In today's excerpt - English sea captain Henry Hudson confiscates a Dutch trading ship and discovers New York (New Amsterdam). In 1609, the Dutch were the wealthiest and most successful traders on earth, and their country, the Netherlands, among the most powerful:
"On Tuesday, September 1, 1609, seventeen of the most powerful and affluent merchants in the world gathered in Amsterdam. They were the directors of the General United Chartered East-Indian Company, better known by its [Dutch] initials as the VOC, and to the English as the Dutch East India Company. However one referred to it, the VOC was the most powerful and profitable commercial entity in the world, the main engine of prosperity for the United Northern Provinces, or Dutch Republic [now known as the Netherlands]. It held the country's monopoly on trade to the Far East on the proven ocean trade routes: around Africa, and through the Strait of Magellan at the tip of South America.
"The enormous profits from porcelain, textiles, coffee, tea, and spices made the little nation a colossus of global trade. Perpetuating that wealth was the responsibility of the VOC's board, the Here Sewentien, or Lords Seventeen. ...
"Henry Hudson [was] an Englishman who had made two arctic voyages aboard a little ship called the Hopewell for commercial interests in his own country in 1607 and 1608. The first voyage had tried and failed to prove the feasibility of a midsummer passage to the Orient over the North Pole. The second had tried and failed to prove the feasibility of a midsummer passage to the Orient over the top of Russia. Thanks to the Amsterdam [merchants], Hudson had been hired to again try the route over Russia, this time by the VOC. The Hopewell voyages, despite their failure, had made Henry Hudson the leading international figure in efforts, however sporadic and unproductive, to prove a northerly passage to the Orient. ...

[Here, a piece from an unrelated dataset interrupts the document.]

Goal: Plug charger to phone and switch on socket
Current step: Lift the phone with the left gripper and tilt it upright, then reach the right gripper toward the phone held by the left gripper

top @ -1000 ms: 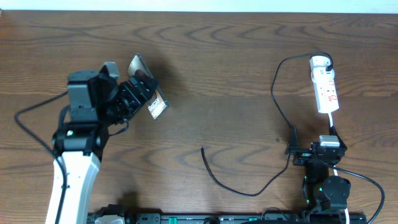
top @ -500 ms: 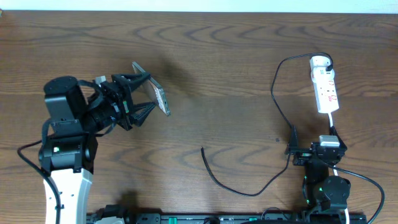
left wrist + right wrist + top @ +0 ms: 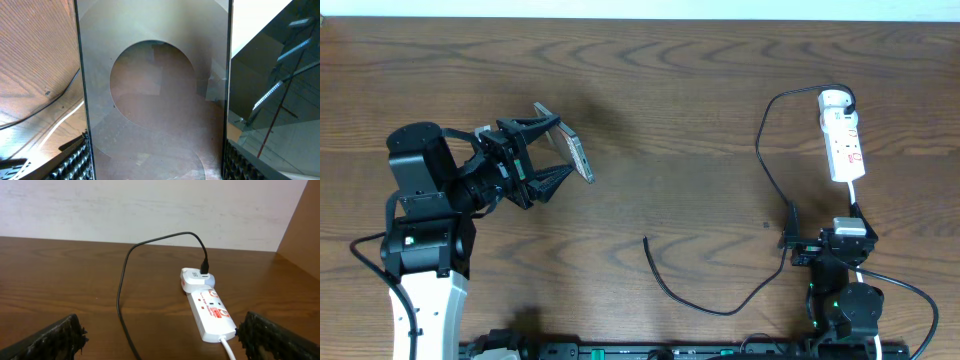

"A viable route would reduce a round-trip trading voyage to the Far East from two years or more to about six months. Returns on capital would be far quicker, and risks could be greatly reduced. About one ship in five never came back from the round-Africa route. A northern passage could avoid, among other hazards, battles with the Spanish and Portuguese, devastating diseases, hulls that rotted during lengthy stays in tropical waters, and the mysterious, debilitating scourge of scurvy; which cut down men by the score on lengthy ocean passages. ...
"Hudson might have been forty years old when he received his invitation in the autumn of 1608 to come to Amsterdam and chat about arctic passage-making. [He was hired and began his voyage, however,] the truth about Hudson and his ship the Half Moon would have astonished and enraged the VOC's highly pragmatic directors. ...
"The Half Moon [by September 1, 1609] was steering north-northwest, with the lead line tickling the plunge of the continental shelf. ... Henry Hudson was in command of a Dutch ship he had effectively stolen and was skirting the east coast of North America, about a hundred miles off present-day Atlantic City, New Jersey.
"Hudson had turned a basic assignment to assess the Northeast Passage route into a rogue voyage of discovery. He had wandered thousands of miles in defiance of his employers across the northern hemisphere, commanding a voyage whose exact purpose defied explanation."